My experience is as follows:
We did 3-4 “separate” foreman infrastructures with 1k hosts each (split by datacenter). These were “one host” foreman(s) with Onboard Databases. Worked fine - performance was fine, IIRC they were 4 core 16GB RAM boxes. In these days we had <100 puppet classes total and maybe 6 environments to load these classes into.
When we brought everything together - we split our database, puppetmasters, CA, UI, and Proxy across datacenters with LoadBalancers (F5 LTM and GTM) in front of everything.
Has worked better.
As we add more managed nodes/environments/code (currently at 35 environments, 1088 puppet classes, 18k managed servers) we just add more puppet master(s). More API calls from other automated systems? beef up the front-end or add more nodes. Database getting bogged down? Increase the specs of the database tier.

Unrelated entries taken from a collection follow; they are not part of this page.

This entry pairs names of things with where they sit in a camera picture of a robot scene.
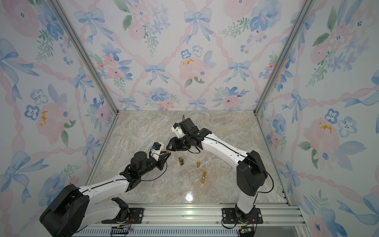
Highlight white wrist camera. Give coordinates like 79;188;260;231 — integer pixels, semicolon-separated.
171;123;185;138
149;142;164;161

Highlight small yellow green box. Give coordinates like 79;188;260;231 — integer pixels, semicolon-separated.
178;157;184;166

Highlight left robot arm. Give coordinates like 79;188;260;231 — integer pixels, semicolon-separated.
39;150;171;237

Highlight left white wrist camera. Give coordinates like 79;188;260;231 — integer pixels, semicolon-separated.
149;142;164;161

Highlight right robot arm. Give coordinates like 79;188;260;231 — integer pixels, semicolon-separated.
166;118;271;223

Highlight aluminium corner post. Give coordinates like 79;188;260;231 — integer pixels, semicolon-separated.
254;0;314;116
47;0;119;115

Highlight green circuit board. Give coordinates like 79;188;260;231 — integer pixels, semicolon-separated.
238;227;255;237

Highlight left aluminium corner post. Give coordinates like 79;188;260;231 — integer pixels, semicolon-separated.
47;0;119;115

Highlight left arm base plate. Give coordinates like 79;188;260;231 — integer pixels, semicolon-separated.
101;208;145;224

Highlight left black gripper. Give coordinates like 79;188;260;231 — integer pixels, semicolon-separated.
140;150;171;178

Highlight right aluminium corner post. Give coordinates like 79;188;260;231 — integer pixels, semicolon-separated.
254;0;314;116

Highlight black connector with wires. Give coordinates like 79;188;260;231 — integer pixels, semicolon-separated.
110;226;130;237

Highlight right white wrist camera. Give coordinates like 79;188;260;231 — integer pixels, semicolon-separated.
171;123;185;138

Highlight aluminium front rail frame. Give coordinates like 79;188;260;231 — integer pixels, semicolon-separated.
72;203;311;237

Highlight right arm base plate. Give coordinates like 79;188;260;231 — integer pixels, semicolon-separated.
222;207;264;224

A lot more overhead/management for sure, compared to a single node, but also a lot more manageable. Not quite microservices, but each role being subdivided does help. Our database (mysql) is up around ~80GB and we clean report(s) after 7 days, audits after 30 days.
If you were to keep it on a single server, scaling to 6k nodes:
Foreman Passenger is “memory intensive” - lotta RAM
Database running in memory is key
PuppetServer RAM usage can be huge
Puppet Classes x EnvironmentCount x Jruby max-active-instances means stupid level(s) of JVM heap.
Most other Smart Proxy role(s) don’t need much RAM or CPU
I’d vote for splitting it up. Or at minimum sticking everything behind loadbalancers, so when you need to split and scale horizontally, you aren’t headed back to the drawing board, and it’s just easy.